WHAT YOU SHOULD DO: Write out only the lines from the start of the entries up to and including the line with "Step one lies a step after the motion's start"; please skip the pictures.

** DATA TO PROCESS follows **

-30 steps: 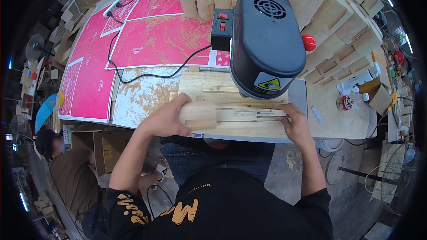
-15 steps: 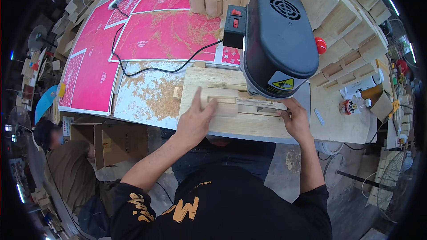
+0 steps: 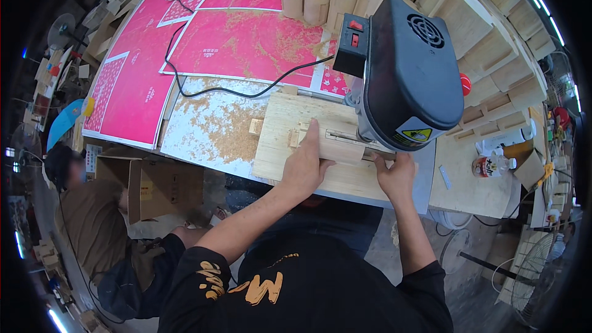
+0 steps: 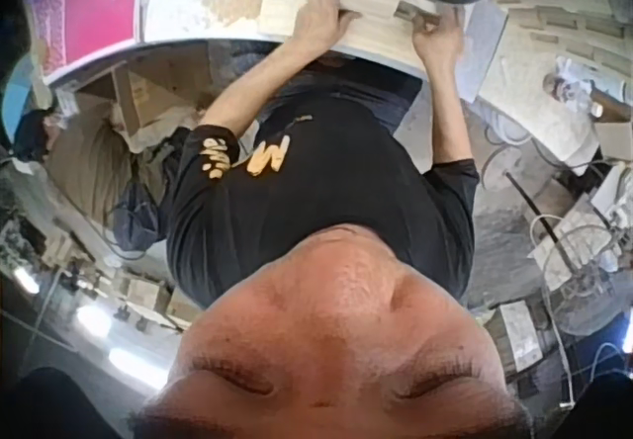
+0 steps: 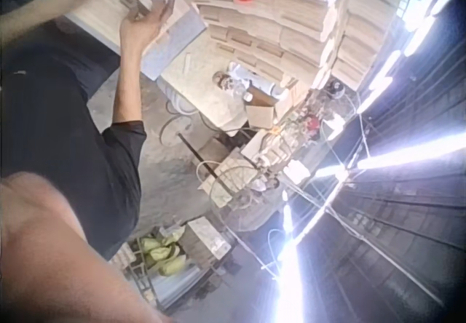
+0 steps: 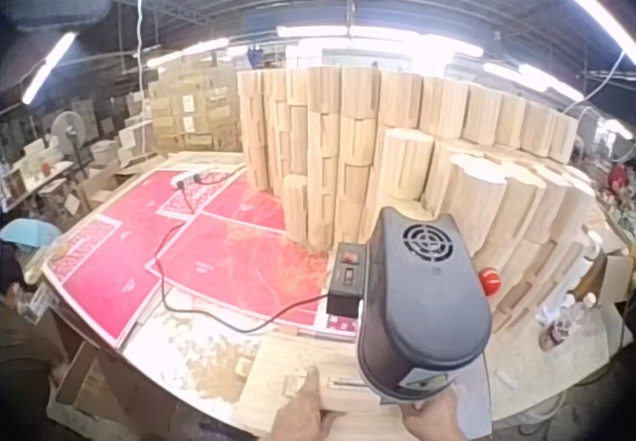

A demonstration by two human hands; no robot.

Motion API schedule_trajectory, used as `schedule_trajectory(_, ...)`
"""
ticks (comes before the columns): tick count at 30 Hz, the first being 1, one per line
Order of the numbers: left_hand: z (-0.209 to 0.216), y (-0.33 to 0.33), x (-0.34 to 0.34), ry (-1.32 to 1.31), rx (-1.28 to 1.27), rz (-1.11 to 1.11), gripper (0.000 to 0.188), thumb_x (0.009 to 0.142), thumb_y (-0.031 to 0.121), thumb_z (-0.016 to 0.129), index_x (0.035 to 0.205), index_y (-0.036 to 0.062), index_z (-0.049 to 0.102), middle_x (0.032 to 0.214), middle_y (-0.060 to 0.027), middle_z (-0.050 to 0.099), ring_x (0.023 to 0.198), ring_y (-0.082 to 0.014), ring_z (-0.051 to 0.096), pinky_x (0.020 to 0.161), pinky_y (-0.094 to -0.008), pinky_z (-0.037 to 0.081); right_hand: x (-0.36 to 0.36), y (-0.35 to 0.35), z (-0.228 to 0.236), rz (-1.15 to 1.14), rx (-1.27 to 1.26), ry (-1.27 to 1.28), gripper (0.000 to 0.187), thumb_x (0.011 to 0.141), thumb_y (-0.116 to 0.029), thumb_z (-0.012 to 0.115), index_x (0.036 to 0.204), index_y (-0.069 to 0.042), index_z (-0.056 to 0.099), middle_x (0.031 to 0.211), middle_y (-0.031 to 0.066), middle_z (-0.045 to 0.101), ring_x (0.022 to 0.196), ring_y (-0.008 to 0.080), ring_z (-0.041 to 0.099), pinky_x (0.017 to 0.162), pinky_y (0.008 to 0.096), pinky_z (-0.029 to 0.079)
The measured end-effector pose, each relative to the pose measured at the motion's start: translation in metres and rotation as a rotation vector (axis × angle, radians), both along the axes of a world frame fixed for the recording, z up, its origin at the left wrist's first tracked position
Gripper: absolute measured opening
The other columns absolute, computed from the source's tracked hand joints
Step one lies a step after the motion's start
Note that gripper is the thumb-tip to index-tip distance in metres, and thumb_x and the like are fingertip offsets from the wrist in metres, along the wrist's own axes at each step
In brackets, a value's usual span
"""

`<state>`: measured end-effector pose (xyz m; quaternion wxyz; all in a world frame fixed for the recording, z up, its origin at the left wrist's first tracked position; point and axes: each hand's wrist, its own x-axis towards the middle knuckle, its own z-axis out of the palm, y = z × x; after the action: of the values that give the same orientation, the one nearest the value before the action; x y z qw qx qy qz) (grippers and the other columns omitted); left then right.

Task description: Routing wooden components using a stationary table-mounted router machine.

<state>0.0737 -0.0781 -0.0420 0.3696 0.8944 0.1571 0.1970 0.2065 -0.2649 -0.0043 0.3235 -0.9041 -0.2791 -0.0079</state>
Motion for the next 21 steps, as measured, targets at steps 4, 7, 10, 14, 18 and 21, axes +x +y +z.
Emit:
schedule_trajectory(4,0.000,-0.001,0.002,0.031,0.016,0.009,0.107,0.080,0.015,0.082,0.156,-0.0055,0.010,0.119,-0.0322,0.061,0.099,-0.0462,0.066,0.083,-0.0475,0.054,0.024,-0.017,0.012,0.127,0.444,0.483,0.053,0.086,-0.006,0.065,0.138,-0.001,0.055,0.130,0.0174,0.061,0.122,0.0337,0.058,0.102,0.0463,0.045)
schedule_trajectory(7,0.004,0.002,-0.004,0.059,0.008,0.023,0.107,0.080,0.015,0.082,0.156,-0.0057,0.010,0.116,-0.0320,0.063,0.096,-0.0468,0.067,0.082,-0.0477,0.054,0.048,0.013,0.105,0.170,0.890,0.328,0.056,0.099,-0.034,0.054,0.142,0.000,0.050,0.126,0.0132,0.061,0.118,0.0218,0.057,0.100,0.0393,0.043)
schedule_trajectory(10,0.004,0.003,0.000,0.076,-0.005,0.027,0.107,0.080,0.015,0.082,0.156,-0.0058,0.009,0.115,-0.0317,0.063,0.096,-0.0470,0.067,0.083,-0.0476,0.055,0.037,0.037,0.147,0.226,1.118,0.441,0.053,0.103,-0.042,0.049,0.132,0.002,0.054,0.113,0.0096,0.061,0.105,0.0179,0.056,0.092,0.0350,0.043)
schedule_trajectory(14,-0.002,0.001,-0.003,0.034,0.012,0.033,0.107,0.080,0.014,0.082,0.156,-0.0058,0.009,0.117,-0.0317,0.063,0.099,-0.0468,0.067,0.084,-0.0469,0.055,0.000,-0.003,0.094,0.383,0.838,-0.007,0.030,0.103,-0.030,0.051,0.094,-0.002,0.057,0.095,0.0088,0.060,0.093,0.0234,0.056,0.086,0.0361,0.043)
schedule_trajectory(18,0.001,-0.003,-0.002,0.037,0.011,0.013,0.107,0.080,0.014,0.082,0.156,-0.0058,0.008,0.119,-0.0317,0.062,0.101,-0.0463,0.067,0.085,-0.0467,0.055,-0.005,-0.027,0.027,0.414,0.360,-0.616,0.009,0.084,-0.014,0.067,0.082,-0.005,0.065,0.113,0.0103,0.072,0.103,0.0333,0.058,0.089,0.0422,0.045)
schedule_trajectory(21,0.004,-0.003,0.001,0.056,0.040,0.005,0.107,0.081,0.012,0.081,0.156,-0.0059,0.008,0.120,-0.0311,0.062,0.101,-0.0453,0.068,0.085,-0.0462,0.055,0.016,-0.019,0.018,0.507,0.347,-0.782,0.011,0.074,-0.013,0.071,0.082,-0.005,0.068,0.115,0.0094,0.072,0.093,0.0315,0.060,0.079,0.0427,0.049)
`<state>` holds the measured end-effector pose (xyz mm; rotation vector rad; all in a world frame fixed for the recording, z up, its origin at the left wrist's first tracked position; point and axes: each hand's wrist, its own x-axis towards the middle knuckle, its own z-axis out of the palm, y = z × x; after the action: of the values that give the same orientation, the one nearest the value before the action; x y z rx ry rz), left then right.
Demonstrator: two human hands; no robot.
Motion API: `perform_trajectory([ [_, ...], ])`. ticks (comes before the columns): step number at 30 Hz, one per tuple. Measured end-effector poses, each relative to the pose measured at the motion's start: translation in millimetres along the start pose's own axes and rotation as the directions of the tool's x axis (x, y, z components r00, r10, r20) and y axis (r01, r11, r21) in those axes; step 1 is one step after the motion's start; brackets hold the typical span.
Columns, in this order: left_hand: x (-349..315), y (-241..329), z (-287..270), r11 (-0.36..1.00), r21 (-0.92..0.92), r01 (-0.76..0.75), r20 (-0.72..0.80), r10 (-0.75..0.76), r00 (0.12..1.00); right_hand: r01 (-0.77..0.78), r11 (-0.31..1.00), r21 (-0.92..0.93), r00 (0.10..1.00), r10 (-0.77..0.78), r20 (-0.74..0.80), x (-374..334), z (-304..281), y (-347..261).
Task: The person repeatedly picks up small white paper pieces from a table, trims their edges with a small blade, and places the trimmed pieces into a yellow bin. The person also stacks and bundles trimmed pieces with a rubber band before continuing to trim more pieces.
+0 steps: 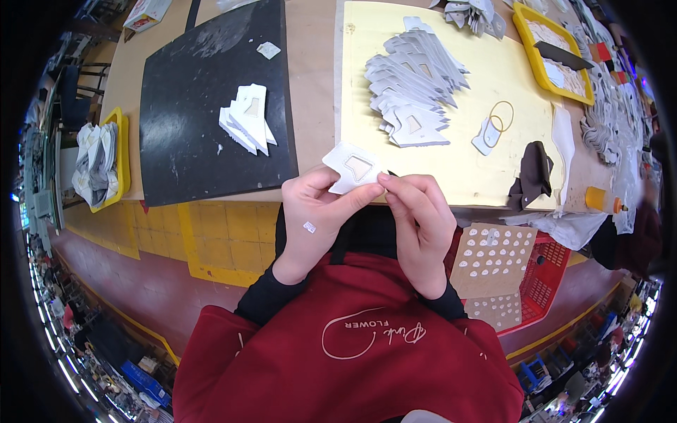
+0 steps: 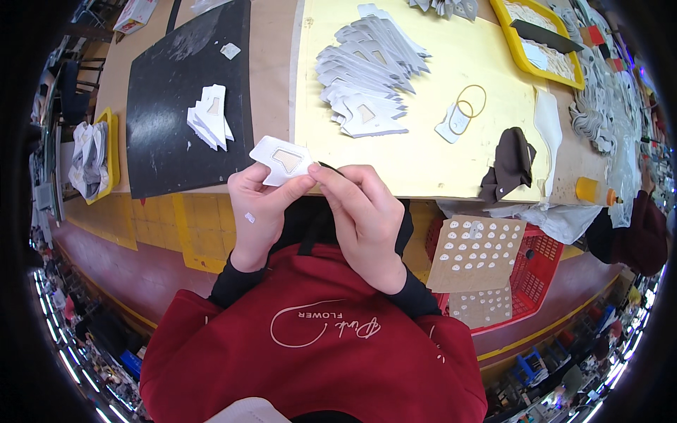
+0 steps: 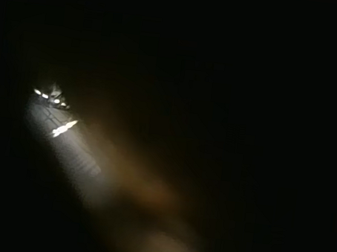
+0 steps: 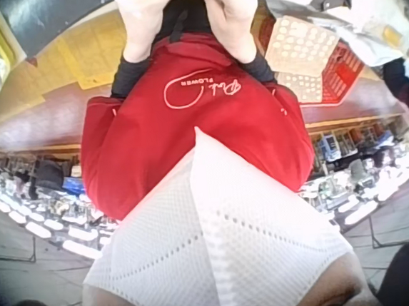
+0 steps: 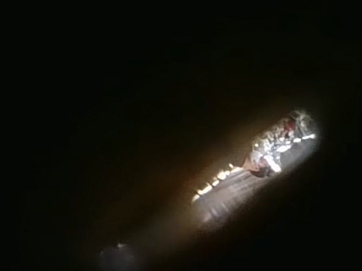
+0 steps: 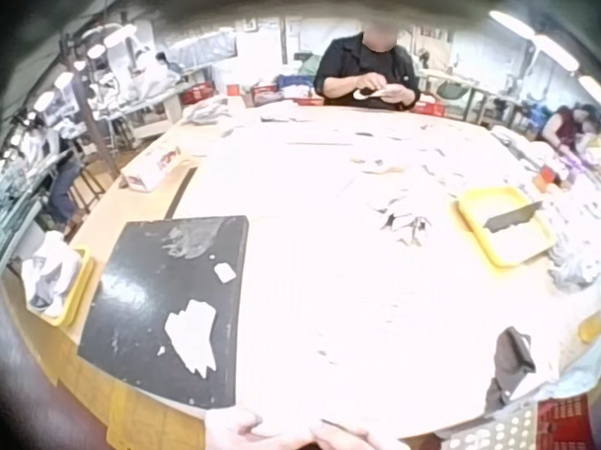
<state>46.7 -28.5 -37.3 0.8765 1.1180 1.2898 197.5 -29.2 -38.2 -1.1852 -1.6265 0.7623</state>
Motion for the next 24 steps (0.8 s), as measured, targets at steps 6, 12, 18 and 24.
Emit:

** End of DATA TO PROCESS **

ANSWER TO THE PROBLEM:
-30 steps: 
-15 steps: 
+0 steps: 
+0 steps: 
+0 steps: 
+0 steps: 

A demonstration by two human hands; no robot.

Motion API schedule_trajectory, used as `schedule_trajectory(_, ...)`
"""
ticks (comes before the columns): tick count at 30 Hz, the first being 1, one per line
Order of the numbers: left_hand: z (-0.209 to 0.216), y (-0.33 to 0.33), x (-0.34 to 0.34), ry (-1.32 to 1.31), rx (-1.28 to 1.27), rz (-1.11 to 1.11), gripper (0.000 to 0.188), thumb_x (0.009 to 0.142), thumb_y (-0.031 to 0.121), thumb_z (-0.016 to 0.129), index_x (0.035 to 0.205), index_y (-0.036 to 0.062), index_z (-0.049 to 0.102), middle_x (0.032 to 0.214), middle_y (-0.060 to 0.027), middle_z (-0.050 to 0.099), ring_x (0.023 to 0.198), ring_y (-0.082 to 0.014), ring_z (-0.051 to 0.096), pinky_x (0.020 to 0.161), pinky_y (-0.094 to -0.008), pinky_z (-0.037 to 0.081); right_hand: x (-0.36 to 0.36), y (-0.35 to 0.35), z (-0.228 to 0.236), rz (-1.15 to 1.14), rx (-1.27 to 1.26), ry (-1.27 to 1.28), gripper (0.000 to 0.187), thumb_x (0.011 to 0.141), thumb_y (-0.116 to 0.029), thumb_z (-0.012 to 0.115), index_x (0.036 to 0.204), index_y (-0.069 to 0.042), index_z (-0.056 to 0.099), middle_x (0.031 to 0.211), middle_y (-0.031 to 0.066), middle_z (-0.045 to 0.101), ring_x (0.022 to 0.196), ring_y (-0.008 to 0.080), ring_z (-0.041 to 0.099), pinky_x (0.017 to 0.162), pinky_y (0.008 to 0.096), pinky_z (-0.029 to 0.079)
The measured end-effector pose, each relative to the pose measured at the motion's start: translation in metres and rotation as a rotation vector (axis × angle, radians), both along the axes of a world frame fixed for the recording, z up, its origin at the left wrist's first tracked position
Gripper: absolute measured opening
The other columns absolute, computed from the source's tracked hand joints
Step one lies a step after the motion's start

No further response is required.